Электронная библиотека книг » Юрий Васильев » «Карьера» Русанова. Суть дела » Текст книги (страница 29)
«Карьера» Русанова. Суть дела
  • Текст добавлен: 28 марта 2017, 23:00

Текст книги "«Карьера» Русанова. Суть дела"


Автор книги: Юрий Васильев



сообщить о нарушении

Текущая страница: 29 (всего у книги 31 страниц)

29

– Что он так поздно? – спросила Наташа, когда Черепанов положил трубку. – Случилось что-нибудь?

– Просто человек думает. Чаще всего это случается по ночам… Скажи мне вот что. У тебя есть некоторый опыт воспитания. Принуждать детей силой – очень безнравственно?

– Не знаю… Но лучше все-таки постараться убедить.

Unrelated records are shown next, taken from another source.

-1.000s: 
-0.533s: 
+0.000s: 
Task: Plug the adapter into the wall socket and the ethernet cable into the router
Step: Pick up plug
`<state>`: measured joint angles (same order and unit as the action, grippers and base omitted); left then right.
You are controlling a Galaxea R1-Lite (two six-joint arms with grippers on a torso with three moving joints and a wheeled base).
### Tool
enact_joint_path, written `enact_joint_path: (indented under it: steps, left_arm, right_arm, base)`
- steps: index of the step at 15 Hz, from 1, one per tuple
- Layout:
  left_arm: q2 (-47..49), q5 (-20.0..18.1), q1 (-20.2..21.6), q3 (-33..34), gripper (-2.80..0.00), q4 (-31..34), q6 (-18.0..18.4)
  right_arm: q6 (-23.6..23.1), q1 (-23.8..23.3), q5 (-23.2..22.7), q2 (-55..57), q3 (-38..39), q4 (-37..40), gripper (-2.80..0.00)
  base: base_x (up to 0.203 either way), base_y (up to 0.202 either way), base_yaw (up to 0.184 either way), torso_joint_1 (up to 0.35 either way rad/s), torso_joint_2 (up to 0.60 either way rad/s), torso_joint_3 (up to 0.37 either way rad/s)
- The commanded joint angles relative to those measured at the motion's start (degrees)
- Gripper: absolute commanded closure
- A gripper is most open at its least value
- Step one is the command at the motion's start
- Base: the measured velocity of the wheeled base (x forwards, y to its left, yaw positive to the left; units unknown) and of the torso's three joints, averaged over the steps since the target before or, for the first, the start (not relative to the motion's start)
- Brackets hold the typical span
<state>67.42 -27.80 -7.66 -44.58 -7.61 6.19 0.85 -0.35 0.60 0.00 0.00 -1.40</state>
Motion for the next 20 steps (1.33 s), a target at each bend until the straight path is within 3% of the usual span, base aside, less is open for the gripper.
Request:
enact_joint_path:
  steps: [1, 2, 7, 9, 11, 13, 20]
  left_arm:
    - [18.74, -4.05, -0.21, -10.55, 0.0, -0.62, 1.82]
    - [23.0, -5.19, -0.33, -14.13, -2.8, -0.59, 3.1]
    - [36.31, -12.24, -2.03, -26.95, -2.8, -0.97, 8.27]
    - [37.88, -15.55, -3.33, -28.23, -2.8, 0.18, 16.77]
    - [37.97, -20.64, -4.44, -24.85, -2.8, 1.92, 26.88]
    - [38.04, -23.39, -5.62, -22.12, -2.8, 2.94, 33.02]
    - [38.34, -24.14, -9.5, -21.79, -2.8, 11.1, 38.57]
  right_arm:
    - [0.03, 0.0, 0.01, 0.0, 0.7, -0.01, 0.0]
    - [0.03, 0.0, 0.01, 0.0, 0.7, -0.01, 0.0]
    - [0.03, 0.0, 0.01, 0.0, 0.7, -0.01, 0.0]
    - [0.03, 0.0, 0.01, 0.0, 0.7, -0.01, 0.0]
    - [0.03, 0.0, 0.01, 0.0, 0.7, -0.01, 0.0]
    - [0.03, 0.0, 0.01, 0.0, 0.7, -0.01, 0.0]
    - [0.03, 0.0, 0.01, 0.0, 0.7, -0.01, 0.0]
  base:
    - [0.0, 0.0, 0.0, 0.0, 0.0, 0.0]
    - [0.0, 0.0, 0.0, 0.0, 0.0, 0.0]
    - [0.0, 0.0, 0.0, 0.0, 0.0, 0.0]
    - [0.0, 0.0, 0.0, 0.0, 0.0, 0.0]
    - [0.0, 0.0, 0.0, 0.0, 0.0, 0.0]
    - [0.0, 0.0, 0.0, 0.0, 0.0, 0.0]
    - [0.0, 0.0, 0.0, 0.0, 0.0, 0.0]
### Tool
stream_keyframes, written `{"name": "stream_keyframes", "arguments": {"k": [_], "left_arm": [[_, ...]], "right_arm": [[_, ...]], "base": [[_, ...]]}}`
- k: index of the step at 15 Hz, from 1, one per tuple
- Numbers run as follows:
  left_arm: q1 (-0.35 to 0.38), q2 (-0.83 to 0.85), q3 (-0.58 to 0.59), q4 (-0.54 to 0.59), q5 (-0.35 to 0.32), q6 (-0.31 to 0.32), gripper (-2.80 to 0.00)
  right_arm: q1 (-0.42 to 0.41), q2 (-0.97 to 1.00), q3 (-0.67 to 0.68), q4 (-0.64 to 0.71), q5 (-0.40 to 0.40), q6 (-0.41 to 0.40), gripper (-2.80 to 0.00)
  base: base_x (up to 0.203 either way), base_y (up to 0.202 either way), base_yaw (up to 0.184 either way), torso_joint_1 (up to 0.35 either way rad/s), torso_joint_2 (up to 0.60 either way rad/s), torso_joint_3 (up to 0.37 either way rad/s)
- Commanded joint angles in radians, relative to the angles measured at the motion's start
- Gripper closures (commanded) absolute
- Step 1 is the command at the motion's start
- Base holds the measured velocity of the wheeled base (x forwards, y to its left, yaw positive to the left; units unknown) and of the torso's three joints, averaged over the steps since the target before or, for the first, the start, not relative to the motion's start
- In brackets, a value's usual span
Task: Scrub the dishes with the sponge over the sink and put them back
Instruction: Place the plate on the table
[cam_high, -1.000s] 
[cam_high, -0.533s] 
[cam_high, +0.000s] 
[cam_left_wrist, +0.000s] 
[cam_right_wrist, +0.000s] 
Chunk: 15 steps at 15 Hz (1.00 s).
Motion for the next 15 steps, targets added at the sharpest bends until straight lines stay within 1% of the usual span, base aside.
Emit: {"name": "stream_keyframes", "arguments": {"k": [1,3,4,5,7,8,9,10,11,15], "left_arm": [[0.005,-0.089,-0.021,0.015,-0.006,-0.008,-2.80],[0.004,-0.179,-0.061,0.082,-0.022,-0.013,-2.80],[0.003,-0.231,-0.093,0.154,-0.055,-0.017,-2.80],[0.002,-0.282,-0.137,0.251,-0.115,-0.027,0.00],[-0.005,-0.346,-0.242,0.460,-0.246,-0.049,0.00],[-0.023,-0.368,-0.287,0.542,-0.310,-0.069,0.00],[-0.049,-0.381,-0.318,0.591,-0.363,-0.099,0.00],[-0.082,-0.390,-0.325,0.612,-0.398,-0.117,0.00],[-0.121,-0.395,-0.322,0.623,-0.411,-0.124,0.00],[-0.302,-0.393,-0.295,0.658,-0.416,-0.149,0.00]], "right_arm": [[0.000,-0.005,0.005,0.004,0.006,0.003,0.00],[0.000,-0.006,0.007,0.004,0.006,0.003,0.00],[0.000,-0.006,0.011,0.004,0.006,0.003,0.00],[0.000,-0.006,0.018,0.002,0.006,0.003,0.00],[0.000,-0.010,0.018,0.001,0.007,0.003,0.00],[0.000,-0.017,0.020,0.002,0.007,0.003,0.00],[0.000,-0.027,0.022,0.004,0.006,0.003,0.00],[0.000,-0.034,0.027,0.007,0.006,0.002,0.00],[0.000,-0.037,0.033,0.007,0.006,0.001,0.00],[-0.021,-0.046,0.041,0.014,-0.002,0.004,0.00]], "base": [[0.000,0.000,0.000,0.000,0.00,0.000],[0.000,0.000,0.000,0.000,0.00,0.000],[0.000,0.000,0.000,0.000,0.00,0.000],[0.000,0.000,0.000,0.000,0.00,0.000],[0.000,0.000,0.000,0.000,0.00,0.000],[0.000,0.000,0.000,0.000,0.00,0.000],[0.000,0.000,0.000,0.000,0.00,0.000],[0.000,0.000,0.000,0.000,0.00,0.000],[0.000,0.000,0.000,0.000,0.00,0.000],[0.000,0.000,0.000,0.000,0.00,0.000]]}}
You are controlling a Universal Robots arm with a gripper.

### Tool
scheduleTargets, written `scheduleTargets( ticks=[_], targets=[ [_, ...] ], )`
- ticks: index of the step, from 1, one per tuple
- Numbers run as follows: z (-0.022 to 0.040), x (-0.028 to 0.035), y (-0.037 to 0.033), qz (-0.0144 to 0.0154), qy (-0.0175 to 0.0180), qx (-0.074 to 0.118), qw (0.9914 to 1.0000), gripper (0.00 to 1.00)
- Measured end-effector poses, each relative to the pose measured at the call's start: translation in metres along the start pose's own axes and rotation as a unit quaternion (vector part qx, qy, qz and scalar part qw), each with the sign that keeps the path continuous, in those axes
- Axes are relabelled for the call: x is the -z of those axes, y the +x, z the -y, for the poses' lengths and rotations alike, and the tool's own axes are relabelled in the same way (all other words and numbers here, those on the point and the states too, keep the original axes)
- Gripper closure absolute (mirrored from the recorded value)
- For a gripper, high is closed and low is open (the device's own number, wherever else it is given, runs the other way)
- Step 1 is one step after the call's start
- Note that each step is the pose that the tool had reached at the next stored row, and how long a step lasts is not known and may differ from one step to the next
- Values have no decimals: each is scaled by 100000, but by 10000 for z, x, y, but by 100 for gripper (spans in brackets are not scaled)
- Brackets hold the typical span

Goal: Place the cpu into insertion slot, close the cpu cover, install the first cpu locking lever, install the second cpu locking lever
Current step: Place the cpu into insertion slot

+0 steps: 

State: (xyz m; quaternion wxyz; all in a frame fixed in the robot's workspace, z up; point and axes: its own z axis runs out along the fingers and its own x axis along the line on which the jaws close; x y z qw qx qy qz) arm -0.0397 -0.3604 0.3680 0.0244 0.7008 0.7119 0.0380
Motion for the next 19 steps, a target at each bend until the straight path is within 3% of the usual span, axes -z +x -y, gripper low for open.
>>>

– А если ребенок упрям. Или просто не может пока понять, не дорос. Что тогда? Ради его же блага мы должны заставить его делать то-то и то-то, поступать так, а не иначе… Нет?

– Пожалуй. Но это – крайний случай.

– И все же принуждение во благо в принципе может иметь место? А как поступать со взрослыми людьми, которые, как дети, не доросли до понимания того, что им на пользу, а что во вред?

– Это после разговора с Володей тебя такие мысли одолели?

– Они меня давно одолевают. И, кажется, я нашел ответ. Для себя. Правильный или неправильный – покажет время. – Он глянул на часы. – Ого! Второй час, а я тут с разговорами.

– Я хочу слушать. Вдруг ты меня тоже решил воспитывать принуждением?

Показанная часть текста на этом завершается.